ACTIVITY: Using the string "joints" as the key, pull each matching line out of the records below.

# # # # # # #

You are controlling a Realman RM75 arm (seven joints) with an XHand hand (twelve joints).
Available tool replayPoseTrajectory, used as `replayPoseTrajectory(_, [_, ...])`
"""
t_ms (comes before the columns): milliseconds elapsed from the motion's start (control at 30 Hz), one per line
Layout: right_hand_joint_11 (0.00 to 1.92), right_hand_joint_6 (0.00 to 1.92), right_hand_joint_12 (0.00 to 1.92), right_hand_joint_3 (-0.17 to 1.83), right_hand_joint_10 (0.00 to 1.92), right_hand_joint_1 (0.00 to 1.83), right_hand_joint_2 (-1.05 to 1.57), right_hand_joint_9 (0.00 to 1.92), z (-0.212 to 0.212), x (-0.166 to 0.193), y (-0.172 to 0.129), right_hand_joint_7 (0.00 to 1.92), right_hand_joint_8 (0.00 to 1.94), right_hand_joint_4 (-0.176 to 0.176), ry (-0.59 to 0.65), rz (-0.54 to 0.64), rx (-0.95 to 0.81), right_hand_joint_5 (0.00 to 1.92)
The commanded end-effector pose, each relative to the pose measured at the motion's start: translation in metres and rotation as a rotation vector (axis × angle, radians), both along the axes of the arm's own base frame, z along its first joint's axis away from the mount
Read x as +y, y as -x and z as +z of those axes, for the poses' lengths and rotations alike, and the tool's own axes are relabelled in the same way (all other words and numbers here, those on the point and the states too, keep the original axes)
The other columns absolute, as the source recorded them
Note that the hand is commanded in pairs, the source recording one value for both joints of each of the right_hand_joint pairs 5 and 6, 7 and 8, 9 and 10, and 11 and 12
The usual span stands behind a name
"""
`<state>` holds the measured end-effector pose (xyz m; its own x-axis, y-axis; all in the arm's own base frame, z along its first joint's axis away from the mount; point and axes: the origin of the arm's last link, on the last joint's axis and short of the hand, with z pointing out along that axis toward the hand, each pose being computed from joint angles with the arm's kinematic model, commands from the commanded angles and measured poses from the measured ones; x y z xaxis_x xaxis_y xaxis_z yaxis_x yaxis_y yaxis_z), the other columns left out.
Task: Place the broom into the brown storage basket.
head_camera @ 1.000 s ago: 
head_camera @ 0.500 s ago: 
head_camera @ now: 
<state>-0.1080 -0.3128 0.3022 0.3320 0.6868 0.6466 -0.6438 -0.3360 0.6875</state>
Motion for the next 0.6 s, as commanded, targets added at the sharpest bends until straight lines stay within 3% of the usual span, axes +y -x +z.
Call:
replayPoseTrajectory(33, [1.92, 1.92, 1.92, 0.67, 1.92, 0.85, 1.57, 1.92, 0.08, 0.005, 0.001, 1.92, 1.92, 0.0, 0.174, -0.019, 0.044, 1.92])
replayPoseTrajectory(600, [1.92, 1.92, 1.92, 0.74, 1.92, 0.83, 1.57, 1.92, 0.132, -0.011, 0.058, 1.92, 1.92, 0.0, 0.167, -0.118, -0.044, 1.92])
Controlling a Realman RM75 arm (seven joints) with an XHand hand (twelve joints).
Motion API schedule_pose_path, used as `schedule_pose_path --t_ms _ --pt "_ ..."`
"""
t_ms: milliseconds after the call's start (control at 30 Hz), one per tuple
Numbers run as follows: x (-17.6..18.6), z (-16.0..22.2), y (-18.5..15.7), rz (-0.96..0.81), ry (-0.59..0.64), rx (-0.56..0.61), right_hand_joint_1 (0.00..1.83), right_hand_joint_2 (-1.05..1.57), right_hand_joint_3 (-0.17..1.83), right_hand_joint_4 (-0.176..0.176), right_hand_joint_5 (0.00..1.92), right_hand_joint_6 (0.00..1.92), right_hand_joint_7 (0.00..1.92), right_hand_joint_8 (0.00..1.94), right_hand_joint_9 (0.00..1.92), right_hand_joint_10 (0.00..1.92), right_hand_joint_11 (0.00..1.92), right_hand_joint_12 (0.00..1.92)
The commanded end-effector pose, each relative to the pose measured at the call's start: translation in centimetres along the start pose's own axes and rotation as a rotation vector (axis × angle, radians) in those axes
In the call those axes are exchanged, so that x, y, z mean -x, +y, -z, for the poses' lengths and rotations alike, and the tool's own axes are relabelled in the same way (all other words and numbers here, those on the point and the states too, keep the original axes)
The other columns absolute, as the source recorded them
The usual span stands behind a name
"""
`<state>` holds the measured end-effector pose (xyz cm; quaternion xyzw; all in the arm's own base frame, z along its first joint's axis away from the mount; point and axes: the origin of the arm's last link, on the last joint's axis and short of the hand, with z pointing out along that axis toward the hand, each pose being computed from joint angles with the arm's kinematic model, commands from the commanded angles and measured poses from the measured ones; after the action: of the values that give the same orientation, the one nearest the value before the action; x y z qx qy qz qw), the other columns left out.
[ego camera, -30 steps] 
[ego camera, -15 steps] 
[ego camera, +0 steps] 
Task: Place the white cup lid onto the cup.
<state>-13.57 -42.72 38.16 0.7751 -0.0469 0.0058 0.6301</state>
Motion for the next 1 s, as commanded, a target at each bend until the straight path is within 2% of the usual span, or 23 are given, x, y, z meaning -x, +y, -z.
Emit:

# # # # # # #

SOLUTION TO THE PROBLEM:
You are controlling a Realman RM75 arm (seven joints) with an XHand hand (twelve joints).
Note that the hand is commanded in pairs, the source recording one value for both joints of each of the right_hand_joint pairs 5 and 6, 7 and 8, 9 and 10, and 11 and 12
Controlling a Realman RM75 arm (seven joints) with an XHand hand (twelve joints).

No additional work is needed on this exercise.